Yankee Doodle Dandy knows how to live here,
one of them says.
Mmm,
says another.
But why do you think he's here at all?

When Rufus hears Peter's voice on the other side of the metal gate to the house, his heart fills, almost cracks under the pressure. He rushes to the gate and opens it, expecting that it won't be his boy, because he can't get his hopes up too much. But it's him, it's his son. He's covered in a thin layer of light dust, on his skin, in his hair, and he's been wearing the same clothes for two days. He looks so good. The father can still see the kid he knew in him, and he's so proud of the parts of him that he doesn't recognize at first, the man that Peter's becoming. Rufus can't even speak; he just opens his arms.

“I've been here for hours, looking for you,” Peter says.

“Come in, come in,” Rufus says. He wants to hug his son so much, but doesn't know how. “Are you hungry?” he says.

“No, I just ate.”

“Why did you do that? You know I always have food.”

That's not true,
Peter wants to say, but decides it's a little hurtful, and keeps it to himself.

“Bad timing, I guess,” Peter says.

They come into the house. Peter throws his backpack down.

“Sit down, sit down,” Rufus says. “It's so good to see you. Tell me how you are. How long are you staying for?”

“Dad, we need to talk.”

“Do you need work? It's fine if you do, I know a reporter in town if you still want to do that. Maybe he can throw some work your way. If not, I also know—”

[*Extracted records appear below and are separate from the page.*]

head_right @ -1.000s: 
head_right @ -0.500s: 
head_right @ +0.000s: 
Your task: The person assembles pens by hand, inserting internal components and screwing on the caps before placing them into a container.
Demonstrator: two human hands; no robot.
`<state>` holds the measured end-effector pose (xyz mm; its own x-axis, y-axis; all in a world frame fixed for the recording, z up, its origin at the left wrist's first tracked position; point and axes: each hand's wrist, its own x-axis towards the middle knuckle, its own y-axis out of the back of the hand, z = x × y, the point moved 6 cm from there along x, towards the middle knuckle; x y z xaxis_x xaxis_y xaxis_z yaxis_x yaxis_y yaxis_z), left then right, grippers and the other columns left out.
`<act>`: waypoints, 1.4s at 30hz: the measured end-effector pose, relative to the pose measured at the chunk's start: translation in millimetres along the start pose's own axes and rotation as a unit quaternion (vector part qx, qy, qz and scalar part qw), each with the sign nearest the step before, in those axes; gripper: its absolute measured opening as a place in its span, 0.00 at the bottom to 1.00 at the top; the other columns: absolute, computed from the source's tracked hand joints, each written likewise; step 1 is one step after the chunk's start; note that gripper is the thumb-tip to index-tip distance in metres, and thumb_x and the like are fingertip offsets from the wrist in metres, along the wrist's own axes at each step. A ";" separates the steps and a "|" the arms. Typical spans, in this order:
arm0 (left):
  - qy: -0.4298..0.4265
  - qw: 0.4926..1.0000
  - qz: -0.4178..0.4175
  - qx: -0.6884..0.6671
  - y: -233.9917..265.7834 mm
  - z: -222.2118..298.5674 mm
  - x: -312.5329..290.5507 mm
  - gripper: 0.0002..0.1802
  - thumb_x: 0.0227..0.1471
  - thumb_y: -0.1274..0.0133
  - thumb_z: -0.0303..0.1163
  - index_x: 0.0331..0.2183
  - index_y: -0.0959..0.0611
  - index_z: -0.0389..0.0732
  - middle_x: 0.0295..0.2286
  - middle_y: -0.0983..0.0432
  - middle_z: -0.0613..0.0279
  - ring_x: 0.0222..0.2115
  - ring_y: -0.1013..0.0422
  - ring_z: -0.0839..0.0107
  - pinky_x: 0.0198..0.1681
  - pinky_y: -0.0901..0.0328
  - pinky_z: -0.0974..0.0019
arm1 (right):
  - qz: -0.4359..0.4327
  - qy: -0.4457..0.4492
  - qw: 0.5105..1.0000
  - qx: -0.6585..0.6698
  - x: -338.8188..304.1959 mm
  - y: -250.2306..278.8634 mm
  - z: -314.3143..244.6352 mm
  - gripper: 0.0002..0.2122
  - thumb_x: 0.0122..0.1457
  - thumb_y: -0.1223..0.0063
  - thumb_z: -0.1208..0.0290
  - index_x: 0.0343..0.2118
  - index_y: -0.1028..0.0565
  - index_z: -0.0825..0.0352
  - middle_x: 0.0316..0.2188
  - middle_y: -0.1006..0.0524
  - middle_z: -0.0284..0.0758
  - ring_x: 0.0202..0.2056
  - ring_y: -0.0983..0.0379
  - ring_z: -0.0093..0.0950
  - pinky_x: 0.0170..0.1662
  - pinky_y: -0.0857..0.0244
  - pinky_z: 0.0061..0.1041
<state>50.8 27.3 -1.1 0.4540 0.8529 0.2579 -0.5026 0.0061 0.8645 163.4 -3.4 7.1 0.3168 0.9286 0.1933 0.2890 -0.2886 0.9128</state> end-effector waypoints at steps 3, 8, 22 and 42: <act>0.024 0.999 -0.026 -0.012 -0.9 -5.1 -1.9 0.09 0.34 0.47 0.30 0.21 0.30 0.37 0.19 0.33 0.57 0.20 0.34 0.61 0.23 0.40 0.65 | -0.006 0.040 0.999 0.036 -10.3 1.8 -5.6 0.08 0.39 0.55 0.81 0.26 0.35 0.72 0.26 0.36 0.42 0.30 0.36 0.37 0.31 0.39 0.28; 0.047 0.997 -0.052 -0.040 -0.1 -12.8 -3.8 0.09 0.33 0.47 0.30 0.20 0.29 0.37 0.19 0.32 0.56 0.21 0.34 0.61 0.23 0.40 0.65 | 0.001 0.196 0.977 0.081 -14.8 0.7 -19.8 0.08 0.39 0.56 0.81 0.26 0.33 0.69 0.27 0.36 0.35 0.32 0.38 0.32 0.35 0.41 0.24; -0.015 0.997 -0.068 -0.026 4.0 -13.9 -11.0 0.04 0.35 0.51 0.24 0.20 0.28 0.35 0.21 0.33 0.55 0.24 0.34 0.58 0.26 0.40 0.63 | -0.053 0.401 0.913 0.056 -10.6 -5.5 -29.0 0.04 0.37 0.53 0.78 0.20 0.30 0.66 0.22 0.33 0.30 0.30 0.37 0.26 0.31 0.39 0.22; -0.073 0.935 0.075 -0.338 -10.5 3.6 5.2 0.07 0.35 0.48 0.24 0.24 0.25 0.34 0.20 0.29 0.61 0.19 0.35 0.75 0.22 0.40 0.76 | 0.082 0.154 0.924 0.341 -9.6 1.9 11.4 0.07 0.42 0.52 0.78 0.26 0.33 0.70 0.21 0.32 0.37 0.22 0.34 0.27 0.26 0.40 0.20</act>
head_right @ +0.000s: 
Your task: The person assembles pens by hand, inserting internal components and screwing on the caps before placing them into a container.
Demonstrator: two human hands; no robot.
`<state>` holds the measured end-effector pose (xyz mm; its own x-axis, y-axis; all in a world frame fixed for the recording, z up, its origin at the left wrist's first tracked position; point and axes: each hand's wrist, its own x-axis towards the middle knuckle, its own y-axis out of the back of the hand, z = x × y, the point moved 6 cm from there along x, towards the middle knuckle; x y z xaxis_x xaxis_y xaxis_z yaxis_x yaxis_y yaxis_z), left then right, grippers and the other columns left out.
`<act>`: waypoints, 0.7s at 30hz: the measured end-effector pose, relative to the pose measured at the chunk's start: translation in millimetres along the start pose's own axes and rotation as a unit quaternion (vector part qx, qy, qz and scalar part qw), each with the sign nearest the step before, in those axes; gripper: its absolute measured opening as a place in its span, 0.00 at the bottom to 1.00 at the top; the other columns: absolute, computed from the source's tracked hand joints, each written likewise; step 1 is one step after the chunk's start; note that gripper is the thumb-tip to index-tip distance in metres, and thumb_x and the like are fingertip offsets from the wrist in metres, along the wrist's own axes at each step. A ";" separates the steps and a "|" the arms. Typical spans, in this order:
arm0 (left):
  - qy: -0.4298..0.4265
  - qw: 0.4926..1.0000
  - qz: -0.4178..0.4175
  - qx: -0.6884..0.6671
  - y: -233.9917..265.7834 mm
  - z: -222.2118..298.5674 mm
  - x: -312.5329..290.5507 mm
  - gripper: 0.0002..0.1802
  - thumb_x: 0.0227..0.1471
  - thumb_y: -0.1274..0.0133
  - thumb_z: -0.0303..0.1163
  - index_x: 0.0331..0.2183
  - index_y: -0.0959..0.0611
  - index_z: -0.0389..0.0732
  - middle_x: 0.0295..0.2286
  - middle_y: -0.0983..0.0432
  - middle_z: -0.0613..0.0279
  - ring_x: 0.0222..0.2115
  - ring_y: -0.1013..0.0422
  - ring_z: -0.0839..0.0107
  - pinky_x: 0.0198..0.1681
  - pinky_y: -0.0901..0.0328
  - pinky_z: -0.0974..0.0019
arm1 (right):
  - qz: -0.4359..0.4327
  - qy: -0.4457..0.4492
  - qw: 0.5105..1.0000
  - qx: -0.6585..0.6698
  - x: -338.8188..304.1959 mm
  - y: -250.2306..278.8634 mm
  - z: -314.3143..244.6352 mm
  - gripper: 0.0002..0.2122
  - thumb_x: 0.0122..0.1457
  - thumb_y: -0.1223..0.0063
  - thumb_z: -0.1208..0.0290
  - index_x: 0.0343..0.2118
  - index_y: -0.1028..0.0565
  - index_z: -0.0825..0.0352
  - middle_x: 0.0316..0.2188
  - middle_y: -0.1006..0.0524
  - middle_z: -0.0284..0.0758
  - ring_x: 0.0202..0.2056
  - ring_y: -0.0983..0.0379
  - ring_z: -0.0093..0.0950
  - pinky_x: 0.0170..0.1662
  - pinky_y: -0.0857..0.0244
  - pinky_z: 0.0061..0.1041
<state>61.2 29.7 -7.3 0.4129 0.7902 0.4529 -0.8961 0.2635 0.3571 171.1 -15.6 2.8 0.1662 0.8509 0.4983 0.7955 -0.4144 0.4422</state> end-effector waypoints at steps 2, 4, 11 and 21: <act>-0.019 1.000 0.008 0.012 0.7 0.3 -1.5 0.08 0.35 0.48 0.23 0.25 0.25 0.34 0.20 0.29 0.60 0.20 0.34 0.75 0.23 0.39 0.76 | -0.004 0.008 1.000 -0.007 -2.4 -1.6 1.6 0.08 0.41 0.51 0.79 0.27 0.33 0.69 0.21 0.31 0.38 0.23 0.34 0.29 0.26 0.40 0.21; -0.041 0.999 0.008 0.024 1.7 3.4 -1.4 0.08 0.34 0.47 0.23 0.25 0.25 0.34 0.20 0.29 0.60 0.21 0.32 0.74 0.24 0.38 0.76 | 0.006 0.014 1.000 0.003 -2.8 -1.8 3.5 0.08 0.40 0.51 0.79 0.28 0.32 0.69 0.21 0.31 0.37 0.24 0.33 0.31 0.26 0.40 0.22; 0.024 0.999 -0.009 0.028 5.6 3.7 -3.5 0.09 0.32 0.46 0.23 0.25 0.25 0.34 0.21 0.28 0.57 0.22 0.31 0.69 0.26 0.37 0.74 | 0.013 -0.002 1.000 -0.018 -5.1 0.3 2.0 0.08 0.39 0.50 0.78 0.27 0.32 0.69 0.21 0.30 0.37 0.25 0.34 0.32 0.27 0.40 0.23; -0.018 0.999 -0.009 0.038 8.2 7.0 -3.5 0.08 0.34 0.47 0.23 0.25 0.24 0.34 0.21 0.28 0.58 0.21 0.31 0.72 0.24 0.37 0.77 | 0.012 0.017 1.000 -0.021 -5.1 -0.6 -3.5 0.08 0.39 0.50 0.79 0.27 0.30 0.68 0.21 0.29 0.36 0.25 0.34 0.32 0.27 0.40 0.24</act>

“Dad. Dad. We need to talk about your family.”

Now it's Rufus who sits down.

“Oh,” he says. He runs his fingers through his hair and closes his eyes. When he opens them again, his face looks like he hasn't slept for a week. Then, in a tone of voice Peter's never heard in him: “What's happened now?”

And Peter begins to talk, telling his own story. For the first time in his life.

 

 

Chapter 18

Sylvie's
on the steps of the house, looking into the garden. Two suitcases are next to her, a floral pattern on them that went out of style decades ago; they belonged to her mother. Behind her, in the threshold to the house, there's a man on his knees, attaching wires to the lock.

“Almost done here,” he says. “Are you sure this is a good idea?”

“Yes, I'm sure,” she says. She doesn't bother turning around to say it.

“What if your sister comes by?”

“She doesn't have a key,” Sylvie says, “and besides, that door hasn't been locked in thirty years.”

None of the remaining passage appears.